Né le 5 mars 1898 à Huai’an, Jiangsu, en Chine, et décédé le 8 janvier 1976 à Beijing, en Chine.

Zhou Enlai était ministre des Affaires étrangères de la République populaire de Chine (1949-1958), Premier ministre de la République populaire de Chine (1e octobre 1949-8 janvier 1976), Président de la Conférence consultative politique du peuple chinois (décembre 1954-8 janvier 1976)

Il a joué un rôle unique dans la construction de la Chine moderne.
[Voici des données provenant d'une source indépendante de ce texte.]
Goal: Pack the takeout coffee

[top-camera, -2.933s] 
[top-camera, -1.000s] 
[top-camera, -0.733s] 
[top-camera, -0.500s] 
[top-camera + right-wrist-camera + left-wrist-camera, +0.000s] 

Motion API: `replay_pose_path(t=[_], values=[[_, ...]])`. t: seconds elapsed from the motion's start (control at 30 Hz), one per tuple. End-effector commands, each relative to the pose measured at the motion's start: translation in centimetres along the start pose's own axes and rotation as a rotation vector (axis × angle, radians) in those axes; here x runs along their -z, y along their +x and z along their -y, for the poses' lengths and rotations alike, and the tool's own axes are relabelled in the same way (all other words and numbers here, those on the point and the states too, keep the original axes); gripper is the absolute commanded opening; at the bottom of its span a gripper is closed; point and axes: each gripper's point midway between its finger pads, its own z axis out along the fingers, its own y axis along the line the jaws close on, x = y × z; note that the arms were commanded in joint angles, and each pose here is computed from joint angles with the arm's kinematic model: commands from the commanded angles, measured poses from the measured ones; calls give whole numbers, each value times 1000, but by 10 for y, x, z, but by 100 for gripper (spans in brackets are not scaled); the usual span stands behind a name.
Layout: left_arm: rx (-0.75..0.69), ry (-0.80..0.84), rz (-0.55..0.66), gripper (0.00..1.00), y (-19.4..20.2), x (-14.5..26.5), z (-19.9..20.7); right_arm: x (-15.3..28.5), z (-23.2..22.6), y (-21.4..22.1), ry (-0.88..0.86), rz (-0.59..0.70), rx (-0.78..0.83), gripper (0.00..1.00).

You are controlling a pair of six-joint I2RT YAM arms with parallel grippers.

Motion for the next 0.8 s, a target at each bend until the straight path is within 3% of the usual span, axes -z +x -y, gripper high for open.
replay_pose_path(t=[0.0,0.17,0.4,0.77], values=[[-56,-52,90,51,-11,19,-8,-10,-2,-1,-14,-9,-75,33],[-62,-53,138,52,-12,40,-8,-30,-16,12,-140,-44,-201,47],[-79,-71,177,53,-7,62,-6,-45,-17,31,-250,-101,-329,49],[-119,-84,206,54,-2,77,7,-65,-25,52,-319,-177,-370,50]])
Proche de Mao Zedong, il aura été le témoin de l’évolution de la Chine impériale à la République populaire de Chine, et aux turpitudes de l’histoire interne et externe de l’Empire du milieu.

Le décès de Zhou Enlai provoque des mouvements populaires qui accentuent les luttes entre les deux factions du Parti communiste chinois (PCC). Premier ministre chinois depuis 1949, le défunt était un allié de Mao Zedong sur plusieurs points.

Suite à l’annonce de la mort de Zhou Enlai due à un cancer de la vessie, la population porte spontanément des couronnes et des fleurs blanches au Monument aux Héros du peuple, sur la place Tian’anmen. Un million de personnes se rassemblent pour voir le cortège emporté son corps dans sa province natale.

Lors des funérailles au Palais de l’Assemblée du peuple, Deng Xiaoping prononce un éloge. Les semaines qui suivent le décès de Zhou Enlai donnent lieu à un affrontement entre les deux factions présentes dans le parti : les ultra-gauchistes et les modérés.

Dans un texte du 27 mars 1976 paru à la une d’un journal de Shanghai, les «ultra-gauchistes», hostiles à Zhou Enlai et à Deng Xiaoping, tentent de minimiser la mémoire et l’oeuvre de Zhou Enlai, et le qualifiant de « capitaliste infiltré dans le Parti [qui] voulait aider l’impénitent capitaliste [Deng] à regagner son pouvoir ».

La publication de cette attaque de ces ultra-gauchistes va provoquer la colère de la population, et des manifestations dans plusieurs villes du pays. D’ailleurs, durant la Qing Ming, Fête des morts, près de deux millions de personnes ont honoré sa mémoire à Pékin.

Zhou Enlai reste l’homme politique le plus apprécié des chinois, car il est devenu le représentant de la modération et de la justice dans la culture populaire chinoise.

Or la faction gauchiste, dominante au Bureau politique, interdit les rassemblements et réprime les manifestants en procédant à une centaine d’arrestations. Bien que cette épreuve de force soit marquée dans l’immédiat par une défaite de Deng Xiaoping, qui sera tenu responsable de cet incident «contre-révolutionnaire», elle est souvent considérée comme le début de la fin pour les «ultra-gauchistes», défenseurs de l’héritage de la révolution culturelle.

La ville de Tianjin a ouvert un musée en hommage à Zhou Enlai et sa femme. Tandis que la ville de Nankin a édifié un mémorial sur les négociations de 1948 entre les communistes et le gouvernement nationaliste, qui contient une statue en bronze de Zhou Enlai. Des timbres célébrant le premier anniversaire de son décès ont été émise en 1977, ainsi qu’une autre série en 1998 à l’occasion de son centième anniversaire.